### About this task
Please take the records that follow and repeat exactly the lines starting with the line with "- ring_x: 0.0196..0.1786" and going on through the line with "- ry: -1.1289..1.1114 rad".

Collection entries
--- START ---

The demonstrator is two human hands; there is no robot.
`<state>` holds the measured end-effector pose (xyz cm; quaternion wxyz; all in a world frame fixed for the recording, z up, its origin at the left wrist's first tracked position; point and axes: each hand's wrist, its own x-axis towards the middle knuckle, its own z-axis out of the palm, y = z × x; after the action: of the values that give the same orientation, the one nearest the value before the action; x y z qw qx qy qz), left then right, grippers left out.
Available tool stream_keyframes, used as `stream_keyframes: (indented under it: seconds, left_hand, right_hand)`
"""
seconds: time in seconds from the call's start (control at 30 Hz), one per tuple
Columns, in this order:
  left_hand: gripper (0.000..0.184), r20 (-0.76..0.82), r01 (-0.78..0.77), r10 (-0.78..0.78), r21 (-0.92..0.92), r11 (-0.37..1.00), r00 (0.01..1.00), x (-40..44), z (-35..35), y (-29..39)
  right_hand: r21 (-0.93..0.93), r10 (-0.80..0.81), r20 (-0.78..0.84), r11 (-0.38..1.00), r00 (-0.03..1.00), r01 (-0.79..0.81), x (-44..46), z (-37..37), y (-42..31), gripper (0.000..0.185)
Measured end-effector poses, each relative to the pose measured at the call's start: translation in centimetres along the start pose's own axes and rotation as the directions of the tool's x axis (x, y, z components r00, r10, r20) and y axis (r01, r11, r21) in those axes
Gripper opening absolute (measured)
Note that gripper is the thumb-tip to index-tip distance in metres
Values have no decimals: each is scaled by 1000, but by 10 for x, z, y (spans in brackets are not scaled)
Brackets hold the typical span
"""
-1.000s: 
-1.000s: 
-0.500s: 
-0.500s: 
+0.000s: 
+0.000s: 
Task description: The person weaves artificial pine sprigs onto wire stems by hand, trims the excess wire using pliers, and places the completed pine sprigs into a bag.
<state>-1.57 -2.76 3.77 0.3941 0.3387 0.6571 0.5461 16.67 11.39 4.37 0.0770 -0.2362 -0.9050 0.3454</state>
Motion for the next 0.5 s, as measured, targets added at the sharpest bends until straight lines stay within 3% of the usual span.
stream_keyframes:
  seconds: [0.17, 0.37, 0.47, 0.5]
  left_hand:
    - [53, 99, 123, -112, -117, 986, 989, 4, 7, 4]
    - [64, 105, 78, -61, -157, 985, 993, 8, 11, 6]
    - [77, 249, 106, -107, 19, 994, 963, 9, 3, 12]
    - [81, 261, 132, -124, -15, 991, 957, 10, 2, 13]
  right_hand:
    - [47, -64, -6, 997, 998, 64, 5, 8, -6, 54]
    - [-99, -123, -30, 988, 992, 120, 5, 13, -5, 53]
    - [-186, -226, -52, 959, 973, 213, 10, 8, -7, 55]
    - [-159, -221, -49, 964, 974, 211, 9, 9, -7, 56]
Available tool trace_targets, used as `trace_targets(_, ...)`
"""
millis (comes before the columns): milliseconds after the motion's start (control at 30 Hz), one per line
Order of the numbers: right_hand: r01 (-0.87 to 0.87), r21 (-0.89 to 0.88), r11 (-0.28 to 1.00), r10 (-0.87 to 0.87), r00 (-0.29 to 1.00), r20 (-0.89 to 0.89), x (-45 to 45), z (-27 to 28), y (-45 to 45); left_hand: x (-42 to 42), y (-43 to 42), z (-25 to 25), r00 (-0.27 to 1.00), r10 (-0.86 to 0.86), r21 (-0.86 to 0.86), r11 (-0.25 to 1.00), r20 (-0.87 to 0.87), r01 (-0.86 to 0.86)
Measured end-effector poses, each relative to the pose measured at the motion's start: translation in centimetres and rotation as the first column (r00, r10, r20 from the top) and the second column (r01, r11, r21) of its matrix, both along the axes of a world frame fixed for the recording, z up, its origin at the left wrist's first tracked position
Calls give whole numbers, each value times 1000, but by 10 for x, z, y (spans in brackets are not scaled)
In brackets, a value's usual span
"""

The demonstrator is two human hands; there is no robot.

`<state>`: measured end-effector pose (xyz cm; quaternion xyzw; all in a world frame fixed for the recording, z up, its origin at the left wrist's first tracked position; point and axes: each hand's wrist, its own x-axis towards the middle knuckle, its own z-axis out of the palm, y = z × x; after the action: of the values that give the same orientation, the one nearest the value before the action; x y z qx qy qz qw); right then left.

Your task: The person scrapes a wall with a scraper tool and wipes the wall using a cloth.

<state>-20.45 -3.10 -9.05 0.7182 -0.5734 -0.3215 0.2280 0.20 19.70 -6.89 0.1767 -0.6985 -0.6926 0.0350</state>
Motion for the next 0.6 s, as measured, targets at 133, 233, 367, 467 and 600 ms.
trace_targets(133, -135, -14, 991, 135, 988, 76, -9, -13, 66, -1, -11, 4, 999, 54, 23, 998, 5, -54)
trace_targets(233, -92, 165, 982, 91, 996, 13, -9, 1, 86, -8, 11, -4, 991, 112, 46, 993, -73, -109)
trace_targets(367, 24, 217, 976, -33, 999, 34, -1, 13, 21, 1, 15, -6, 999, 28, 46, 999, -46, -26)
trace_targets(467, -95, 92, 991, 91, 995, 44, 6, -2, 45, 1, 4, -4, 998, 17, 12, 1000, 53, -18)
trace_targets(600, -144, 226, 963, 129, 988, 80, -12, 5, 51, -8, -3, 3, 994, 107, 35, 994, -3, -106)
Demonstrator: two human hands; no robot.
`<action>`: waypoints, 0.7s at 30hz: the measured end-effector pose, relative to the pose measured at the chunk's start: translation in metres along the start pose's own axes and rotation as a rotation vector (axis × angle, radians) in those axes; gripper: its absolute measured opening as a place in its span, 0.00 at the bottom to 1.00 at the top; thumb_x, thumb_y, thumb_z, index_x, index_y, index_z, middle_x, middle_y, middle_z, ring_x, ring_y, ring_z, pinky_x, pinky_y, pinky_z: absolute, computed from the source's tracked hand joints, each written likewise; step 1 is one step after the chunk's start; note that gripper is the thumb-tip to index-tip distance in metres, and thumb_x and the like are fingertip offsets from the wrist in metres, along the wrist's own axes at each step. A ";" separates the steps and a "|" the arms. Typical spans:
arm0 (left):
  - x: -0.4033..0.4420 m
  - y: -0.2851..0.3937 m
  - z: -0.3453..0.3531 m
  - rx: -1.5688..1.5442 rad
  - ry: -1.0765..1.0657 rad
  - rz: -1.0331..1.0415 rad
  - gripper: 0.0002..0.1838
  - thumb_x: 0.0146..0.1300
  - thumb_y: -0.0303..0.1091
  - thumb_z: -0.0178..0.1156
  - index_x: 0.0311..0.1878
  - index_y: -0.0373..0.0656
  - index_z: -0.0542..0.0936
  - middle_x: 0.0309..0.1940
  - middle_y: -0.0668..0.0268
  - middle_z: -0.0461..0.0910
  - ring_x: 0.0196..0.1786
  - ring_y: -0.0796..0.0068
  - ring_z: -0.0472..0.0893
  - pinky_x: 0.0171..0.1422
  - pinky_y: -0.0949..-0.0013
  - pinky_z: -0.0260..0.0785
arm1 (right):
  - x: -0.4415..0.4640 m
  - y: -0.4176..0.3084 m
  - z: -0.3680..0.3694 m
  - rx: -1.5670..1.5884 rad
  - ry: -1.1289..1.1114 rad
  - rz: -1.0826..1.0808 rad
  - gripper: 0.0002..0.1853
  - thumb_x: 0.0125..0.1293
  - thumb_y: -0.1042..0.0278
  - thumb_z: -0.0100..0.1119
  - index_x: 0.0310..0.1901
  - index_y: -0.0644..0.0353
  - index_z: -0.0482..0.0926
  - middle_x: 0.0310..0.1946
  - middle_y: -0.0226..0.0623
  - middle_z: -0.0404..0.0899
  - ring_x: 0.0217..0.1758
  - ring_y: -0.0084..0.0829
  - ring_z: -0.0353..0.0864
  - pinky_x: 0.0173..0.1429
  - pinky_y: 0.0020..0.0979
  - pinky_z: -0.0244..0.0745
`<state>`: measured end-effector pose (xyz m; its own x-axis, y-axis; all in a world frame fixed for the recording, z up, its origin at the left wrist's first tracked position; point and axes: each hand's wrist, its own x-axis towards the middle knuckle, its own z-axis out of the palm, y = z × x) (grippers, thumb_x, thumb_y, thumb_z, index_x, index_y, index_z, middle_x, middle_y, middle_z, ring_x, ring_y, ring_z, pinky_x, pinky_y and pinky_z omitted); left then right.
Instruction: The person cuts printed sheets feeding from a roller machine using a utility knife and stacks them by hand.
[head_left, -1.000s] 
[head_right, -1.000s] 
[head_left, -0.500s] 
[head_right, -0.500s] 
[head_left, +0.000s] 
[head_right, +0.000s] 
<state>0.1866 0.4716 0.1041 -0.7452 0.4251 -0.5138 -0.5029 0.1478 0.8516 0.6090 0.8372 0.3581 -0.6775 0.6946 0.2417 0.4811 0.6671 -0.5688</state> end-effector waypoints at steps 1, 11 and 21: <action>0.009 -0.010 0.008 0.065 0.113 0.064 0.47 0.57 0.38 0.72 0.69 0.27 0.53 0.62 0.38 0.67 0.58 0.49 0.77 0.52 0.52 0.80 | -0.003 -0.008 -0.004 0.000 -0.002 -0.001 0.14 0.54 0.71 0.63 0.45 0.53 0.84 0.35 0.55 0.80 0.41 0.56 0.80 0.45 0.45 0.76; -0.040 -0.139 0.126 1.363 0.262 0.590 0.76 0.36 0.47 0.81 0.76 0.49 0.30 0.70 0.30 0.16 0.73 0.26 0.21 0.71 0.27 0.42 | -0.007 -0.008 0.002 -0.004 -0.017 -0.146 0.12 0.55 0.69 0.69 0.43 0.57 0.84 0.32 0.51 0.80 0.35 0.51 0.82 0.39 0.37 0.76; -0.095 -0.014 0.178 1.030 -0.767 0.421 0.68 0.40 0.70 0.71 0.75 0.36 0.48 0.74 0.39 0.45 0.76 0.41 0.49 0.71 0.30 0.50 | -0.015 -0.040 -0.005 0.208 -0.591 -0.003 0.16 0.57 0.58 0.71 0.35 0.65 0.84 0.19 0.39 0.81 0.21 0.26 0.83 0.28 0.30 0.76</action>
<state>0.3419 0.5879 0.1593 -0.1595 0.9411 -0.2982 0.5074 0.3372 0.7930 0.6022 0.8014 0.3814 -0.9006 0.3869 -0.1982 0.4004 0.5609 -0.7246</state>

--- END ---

### Result
  - ring_x: 0.0196..0.1786
  - ring_y: -0.0796..0.0068
  - ring_z: -0.0472..0.0893
  - pinky_x: 0.0171..0.1422
  - pinky_y: -0.0949..-0.0013
  - pinky_z: -0.0260..0.0785
arm1 (right):
  - x: -0.4415..0.4640 m
  - y: -0.4176..0.3084 m
  - z: -0.3680..0.3694 m
  - rx: -1.5670..1.5884 rad
  - ry: -1.1289..1.1114 rad

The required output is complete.